Have there been other clusters of GBS?
GBS is usually a rare and apparently random occurrence. However, there have been famous clusters: In 1976, a flu vaccine is thought to have triggered several dozen cases. In China in the 1970s, 80s, and early 90s, seasonal outbreaks of GBS left hundreds of children paralyzed every spring and summer.
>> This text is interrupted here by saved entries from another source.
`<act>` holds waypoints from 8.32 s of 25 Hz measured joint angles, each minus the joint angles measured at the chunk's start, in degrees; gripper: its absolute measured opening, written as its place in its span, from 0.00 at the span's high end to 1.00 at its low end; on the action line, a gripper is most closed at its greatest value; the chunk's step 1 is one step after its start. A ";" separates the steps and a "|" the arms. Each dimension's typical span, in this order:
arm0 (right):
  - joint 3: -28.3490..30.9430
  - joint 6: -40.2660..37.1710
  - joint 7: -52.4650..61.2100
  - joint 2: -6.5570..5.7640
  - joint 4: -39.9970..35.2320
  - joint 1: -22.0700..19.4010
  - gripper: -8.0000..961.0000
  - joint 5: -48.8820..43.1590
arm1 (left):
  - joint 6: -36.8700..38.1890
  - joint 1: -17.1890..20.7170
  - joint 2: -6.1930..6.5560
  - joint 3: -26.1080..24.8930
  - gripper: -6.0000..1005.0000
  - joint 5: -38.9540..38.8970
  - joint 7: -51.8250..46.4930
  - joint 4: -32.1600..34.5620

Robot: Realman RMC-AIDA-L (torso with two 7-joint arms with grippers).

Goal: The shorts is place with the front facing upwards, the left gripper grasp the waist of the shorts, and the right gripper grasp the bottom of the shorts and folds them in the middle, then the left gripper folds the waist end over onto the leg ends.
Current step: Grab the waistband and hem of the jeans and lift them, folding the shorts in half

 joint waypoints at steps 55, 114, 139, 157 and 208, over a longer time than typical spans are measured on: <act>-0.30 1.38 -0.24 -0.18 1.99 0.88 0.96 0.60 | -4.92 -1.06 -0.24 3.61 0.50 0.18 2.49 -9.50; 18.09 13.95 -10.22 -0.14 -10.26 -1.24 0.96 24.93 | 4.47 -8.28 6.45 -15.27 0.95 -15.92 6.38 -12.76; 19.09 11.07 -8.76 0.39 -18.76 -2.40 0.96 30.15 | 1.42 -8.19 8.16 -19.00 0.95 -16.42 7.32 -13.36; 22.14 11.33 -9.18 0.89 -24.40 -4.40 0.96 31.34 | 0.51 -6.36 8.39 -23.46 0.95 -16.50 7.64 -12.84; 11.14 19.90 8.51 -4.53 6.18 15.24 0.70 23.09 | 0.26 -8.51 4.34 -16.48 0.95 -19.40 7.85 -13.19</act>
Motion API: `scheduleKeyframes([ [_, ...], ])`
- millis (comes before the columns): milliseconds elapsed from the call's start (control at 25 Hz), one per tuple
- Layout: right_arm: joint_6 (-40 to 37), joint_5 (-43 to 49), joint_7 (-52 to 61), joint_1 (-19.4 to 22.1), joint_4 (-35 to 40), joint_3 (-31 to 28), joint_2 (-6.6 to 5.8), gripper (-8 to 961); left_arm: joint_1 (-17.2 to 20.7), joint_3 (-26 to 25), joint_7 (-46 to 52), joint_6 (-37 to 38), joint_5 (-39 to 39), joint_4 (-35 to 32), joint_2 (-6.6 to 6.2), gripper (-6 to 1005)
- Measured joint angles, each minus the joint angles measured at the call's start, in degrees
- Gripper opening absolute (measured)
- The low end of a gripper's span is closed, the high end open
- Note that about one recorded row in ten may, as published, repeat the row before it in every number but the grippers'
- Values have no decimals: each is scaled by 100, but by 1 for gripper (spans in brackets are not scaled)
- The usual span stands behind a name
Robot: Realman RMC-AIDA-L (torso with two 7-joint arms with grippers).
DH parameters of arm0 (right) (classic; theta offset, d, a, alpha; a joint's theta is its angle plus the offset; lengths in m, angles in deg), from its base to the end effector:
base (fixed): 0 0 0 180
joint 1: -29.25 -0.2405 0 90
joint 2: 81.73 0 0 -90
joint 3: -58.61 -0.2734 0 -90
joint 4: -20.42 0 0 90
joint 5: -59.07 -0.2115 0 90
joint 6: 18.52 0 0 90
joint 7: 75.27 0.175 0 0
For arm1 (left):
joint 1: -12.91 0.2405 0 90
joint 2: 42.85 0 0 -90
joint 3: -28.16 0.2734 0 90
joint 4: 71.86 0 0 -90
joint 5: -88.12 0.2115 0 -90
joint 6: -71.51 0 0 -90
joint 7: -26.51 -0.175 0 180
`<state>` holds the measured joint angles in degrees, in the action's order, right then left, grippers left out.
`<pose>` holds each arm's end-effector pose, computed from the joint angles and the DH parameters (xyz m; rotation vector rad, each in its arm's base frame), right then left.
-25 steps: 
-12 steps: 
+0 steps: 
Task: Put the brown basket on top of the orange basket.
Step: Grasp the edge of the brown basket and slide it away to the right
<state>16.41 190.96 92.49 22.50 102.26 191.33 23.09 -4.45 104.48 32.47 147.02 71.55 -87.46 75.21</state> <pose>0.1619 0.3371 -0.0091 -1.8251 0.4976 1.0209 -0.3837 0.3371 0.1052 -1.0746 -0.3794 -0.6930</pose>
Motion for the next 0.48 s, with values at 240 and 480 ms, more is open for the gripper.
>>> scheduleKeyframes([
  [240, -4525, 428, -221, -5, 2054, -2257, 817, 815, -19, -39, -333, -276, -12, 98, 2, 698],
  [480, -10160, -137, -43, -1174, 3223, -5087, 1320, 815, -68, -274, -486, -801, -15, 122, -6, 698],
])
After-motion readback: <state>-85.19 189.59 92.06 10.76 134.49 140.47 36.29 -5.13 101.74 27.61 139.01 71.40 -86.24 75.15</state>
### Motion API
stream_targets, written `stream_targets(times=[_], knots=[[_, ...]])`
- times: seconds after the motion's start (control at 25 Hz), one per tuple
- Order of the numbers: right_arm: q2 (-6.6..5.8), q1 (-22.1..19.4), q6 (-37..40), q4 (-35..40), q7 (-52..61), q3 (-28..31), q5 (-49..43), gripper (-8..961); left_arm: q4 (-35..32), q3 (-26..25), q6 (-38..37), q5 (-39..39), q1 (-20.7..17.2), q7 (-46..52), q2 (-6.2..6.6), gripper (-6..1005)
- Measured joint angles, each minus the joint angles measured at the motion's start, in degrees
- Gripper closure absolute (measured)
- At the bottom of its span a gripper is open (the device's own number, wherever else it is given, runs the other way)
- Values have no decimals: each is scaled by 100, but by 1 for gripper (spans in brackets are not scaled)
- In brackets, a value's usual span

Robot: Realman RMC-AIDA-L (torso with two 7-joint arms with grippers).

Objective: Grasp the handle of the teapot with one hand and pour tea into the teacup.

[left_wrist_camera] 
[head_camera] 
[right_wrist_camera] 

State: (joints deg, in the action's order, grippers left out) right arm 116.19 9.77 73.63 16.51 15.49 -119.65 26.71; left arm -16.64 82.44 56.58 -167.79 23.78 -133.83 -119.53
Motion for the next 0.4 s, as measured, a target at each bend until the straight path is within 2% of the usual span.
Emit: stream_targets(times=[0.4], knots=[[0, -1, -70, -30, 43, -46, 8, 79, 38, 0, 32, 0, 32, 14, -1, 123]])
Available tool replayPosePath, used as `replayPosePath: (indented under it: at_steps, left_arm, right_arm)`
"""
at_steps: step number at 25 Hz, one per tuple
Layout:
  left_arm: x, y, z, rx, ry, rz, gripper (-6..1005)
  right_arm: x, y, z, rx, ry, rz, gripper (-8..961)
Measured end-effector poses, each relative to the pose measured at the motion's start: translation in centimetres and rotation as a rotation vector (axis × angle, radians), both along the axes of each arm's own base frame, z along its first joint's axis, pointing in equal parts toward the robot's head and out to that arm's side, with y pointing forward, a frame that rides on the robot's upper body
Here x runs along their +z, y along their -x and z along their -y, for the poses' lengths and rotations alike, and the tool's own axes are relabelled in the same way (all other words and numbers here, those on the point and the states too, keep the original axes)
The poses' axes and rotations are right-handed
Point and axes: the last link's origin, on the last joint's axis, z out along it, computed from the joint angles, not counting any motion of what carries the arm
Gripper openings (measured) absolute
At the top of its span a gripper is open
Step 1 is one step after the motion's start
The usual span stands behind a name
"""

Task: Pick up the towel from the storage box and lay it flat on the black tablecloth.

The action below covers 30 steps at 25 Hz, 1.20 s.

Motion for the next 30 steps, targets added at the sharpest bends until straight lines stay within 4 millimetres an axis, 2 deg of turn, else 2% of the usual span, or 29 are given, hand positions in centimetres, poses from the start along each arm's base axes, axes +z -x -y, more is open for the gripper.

Chinese doctors were puzzled by these seemingly random clusters of the syndrome, in what was initially described as “Chinese Paralytic Syndrome.”
Guy McKhann of Johns Hopkins University in Baltimore, Maryland, began research on what was to become known as AMAN (acute motor axonal neuropathy)—a type of GBS—in 1990 while on a visit to Beijing pediatric hospitals. He described seeing dozens of children suffering from Guillain-Barré syndrome, which he at first presumed must have been polio. GBS does not normally occur in clusters, so he and other American researchers made an agreement to work with a team of Chinese counterparts, including Li Chunyan, a neurological researcher affiliated with a medical hospital in Hebei province, to find what was causing the outbreaks. Through dozens of nerve biopsies, they did discover a key difference in AMAN from traditional GBS in that the attack focuses on the nerve axon, rather than the surrounding myelin. The clusters created de facto GBS specialists in rural China. “We had so many cases every year, the local doctors became experts in treating Guillain Barré,” Li recalled.
Through a painstaking process of elimination and animal testing, they found their culprit in chickens. Heavy spring rains washed chicken waste from outdoor coops into village streams where children drank and played. The waste was contaminated with Campylobacter jejuni, and many of the children fell ill. Upon learning the results, local governments undertook massive public education campaigns that focused on clean drinking water and proper waste disposal and by the mid-1990s, the AMAN outbreaks in China were quelled.
Can GBS be prevented?
No one knows how to prevent GBS, other than to prevent the initial infections that seem to trigger it. In China, the seasonal outbreaks ended once researchers realized where those infections were coming from. Cases in places where Zika disease has waned have returned to the usual low levels.